▶ [What to work on]
Nothing but the lines from the one containing "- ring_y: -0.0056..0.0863" through the one containing "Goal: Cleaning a", both included, should be given again, each exactly as written below.

▶ [Dataset section]
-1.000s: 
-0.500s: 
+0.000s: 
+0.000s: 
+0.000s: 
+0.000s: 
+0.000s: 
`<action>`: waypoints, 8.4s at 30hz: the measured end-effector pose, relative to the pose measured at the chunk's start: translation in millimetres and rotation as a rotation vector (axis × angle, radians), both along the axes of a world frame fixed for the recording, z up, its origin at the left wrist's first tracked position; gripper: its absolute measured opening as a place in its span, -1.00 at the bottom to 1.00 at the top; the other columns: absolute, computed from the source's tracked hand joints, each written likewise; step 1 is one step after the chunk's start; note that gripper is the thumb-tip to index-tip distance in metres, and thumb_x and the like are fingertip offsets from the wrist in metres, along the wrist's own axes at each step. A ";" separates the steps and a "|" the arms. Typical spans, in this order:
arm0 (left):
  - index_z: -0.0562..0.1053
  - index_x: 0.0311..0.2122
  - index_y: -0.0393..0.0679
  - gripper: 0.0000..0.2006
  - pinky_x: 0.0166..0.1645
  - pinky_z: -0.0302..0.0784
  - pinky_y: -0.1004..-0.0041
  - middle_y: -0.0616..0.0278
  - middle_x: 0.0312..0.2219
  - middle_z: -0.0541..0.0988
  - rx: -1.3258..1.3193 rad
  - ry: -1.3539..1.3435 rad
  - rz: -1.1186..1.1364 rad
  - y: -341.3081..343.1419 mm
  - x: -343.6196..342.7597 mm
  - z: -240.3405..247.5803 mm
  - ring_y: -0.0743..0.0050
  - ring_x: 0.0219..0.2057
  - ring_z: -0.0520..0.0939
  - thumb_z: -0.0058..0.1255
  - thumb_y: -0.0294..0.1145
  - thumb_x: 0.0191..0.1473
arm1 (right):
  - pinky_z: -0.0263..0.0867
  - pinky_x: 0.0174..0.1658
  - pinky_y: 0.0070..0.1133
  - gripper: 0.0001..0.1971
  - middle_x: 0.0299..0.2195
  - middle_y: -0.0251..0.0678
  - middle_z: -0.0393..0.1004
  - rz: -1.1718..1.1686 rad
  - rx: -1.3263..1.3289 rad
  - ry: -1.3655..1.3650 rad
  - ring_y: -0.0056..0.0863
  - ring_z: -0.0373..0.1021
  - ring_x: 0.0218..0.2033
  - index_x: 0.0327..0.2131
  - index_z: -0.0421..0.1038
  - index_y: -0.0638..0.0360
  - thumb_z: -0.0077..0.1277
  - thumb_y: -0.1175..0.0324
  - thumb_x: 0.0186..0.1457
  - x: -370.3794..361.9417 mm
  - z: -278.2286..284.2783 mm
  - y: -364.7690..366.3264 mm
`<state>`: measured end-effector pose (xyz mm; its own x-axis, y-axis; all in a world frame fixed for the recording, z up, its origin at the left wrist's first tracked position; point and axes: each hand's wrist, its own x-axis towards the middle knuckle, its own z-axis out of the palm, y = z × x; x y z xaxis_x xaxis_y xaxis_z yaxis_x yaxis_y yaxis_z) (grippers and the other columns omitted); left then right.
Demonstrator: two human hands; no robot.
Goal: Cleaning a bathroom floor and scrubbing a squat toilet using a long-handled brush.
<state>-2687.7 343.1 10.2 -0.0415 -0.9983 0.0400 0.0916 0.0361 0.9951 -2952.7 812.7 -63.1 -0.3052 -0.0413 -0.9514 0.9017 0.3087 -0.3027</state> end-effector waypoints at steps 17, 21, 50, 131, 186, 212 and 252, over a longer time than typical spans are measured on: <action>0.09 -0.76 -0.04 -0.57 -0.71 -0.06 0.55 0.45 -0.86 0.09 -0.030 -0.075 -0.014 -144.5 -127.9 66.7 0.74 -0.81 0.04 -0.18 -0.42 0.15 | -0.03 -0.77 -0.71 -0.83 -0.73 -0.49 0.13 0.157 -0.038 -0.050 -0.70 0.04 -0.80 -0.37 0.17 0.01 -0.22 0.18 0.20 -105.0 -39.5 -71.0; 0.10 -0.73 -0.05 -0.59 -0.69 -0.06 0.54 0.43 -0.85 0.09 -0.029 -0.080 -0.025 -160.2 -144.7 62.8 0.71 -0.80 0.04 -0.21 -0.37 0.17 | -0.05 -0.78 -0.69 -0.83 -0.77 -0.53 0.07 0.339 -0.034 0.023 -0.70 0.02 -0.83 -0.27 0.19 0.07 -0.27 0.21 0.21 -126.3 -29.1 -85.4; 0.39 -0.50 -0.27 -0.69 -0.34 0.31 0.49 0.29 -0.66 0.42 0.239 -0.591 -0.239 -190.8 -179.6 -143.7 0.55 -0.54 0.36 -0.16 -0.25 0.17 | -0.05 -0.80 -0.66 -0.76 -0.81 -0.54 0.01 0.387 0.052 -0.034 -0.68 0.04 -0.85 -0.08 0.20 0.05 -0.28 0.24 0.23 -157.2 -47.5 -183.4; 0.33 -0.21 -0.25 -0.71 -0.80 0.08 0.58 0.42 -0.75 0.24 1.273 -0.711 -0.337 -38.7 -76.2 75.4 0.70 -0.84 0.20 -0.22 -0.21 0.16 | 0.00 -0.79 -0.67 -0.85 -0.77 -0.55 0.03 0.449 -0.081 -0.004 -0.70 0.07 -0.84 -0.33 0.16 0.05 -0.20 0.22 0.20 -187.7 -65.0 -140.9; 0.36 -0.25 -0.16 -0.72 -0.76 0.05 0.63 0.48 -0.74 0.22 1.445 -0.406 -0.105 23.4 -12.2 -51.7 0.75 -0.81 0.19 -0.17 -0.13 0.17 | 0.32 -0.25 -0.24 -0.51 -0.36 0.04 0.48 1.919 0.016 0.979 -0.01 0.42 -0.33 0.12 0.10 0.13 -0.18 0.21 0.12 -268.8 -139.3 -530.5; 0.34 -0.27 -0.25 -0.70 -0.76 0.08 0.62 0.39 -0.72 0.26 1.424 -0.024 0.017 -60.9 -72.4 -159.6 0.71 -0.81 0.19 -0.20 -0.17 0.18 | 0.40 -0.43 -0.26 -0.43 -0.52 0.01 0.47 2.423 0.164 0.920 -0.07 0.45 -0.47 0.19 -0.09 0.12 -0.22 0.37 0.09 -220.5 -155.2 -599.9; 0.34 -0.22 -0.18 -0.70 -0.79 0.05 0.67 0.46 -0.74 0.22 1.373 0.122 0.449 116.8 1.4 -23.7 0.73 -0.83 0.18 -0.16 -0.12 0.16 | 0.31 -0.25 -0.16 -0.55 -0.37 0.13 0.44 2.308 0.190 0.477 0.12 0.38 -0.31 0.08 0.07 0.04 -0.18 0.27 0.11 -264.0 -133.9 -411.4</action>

▶ [Exercise response]
  - ring_y: -0.0056..0.0863
  - ring_z: -0.0373..0.1021
  - ring_x: 0.0218..0.2033
  - index_x: 0.0327..0.2131
  - index_z: -0.0421..0.1038
  - index_y: -0.0638..0.0360
  - thumb_z: -0.0077..0.1277
  - thumb_y: -0.1175..0.0324
  - thumb_x: 0.0186..0.1457
  - x: -370.3794..361.9417 mm
  - z: -278.2286..284.2783 mm
  - y: -364.7690..366.3264 mm
`<state>`: measured end-effector pose (xyz mm; its own x-axis, y-axis; all in a world frame fixed for the recording, z up, its origin at the left wrist's first tracked position; point and axes: each hand's wrist, its own x-axis towards the middle knuckle, its own z-axis out of the palm, y = z × x; x y z xaxis_x xaxis_y xaxis_z yaxis_x yaxis_y yaxis_z) (grippers and the other columns omitted); left then right.
Demonstrator: two human hands; no robot.
Goal: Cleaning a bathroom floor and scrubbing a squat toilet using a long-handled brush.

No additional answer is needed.